__Task instructions__.
How many lines in these records hold the string "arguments"? State only that number.

__Records to process__.
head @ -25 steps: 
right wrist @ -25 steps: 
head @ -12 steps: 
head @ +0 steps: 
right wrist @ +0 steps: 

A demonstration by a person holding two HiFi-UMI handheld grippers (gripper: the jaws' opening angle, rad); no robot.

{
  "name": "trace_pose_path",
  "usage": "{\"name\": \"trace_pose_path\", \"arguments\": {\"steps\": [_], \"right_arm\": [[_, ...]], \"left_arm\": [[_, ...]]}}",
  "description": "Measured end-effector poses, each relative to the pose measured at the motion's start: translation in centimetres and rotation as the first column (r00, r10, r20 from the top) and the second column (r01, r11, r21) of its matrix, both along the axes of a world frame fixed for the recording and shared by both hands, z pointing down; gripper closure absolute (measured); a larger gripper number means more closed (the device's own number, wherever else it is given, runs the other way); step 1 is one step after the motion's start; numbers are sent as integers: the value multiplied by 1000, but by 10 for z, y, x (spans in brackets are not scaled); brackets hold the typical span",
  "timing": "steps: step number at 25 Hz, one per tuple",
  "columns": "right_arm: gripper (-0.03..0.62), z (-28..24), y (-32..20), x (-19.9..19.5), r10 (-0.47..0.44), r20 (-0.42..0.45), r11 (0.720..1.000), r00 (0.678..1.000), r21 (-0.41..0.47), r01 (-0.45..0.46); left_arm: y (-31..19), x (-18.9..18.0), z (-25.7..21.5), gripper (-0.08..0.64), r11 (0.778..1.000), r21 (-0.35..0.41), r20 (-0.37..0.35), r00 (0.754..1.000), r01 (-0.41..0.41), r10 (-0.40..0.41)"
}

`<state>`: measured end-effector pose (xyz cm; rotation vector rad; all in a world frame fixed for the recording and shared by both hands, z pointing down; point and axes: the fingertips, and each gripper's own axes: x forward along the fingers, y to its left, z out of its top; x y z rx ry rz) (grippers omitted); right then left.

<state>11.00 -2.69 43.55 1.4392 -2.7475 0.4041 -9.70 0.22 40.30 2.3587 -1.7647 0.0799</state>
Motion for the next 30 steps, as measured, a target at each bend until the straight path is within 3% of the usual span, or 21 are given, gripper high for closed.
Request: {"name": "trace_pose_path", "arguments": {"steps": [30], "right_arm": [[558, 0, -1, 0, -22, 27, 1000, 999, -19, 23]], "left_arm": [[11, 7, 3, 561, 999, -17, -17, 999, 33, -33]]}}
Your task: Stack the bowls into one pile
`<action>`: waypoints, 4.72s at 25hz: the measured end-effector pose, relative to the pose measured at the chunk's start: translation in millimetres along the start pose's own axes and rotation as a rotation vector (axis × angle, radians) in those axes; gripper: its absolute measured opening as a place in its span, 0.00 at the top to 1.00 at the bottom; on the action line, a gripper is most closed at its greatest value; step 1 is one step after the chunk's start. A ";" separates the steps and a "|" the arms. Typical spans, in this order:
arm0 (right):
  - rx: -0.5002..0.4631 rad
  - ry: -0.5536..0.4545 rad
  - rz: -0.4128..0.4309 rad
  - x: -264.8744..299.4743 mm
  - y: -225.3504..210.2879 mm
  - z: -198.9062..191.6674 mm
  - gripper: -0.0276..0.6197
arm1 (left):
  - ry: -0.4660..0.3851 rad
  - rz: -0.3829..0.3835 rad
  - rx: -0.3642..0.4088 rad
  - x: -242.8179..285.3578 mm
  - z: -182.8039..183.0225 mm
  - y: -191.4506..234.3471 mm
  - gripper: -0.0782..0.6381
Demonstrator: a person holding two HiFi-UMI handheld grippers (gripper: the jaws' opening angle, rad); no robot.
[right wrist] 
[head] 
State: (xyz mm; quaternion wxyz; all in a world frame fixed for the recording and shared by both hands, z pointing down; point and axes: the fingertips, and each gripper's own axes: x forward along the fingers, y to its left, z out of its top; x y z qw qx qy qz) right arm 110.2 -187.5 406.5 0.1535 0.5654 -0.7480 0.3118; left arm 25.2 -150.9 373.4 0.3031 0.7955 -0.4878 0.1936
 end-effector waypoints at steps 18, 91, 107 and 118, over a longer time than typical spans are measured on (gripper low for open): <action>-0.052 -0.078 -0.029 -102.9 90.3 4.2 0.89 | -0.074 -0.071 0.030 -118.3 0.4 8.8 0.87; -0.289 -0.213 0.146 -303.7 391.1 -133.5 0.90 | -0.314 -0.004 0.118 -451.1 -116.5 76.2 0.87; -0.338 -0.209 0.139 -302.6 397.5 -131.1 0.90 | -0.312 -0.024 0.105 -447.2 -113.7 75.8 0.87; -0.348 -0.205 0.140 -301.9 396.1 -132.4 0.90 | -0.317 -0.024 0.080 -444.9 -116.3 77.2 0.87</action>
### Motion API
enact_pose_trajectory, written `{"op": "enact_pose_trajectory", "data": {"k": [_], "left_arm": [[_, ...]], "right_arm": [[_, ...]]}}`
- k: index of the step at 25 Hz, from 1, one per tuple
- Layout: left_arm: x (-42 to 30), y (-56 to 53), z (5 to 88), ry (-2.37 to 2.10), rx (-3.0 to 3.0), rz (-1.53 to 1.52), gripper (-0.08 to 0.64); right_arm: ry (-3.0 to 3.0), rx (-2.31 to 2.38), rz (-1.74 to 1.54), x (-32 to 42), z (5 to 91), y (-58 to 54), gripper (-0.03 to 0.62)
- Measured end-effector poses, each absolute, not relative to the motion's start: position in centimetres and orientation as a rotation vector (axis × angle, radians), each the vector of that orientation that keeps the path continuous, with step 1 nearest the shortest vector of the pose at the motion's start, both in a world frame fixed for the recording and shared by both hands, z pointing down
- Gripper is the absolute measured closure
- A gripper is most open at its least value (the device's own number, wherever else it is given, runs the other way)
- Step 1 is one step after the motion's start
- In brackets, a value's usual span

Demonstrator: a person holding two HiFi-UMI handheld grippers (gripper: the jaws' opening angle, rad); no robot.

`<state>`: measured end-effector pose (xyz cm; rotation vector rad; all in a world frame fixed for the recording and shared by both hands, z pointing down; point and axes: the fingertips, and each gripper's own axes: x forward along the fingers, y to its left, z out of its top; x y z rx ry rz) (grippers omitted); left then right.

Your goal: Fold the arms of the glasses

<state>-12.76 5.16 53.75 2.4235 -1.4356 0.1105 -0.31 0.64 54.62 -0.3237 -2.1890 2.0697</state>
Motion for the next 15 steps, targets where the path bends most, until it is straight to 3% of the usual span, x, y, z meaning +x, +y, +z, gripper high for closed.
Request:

__Task output__.
2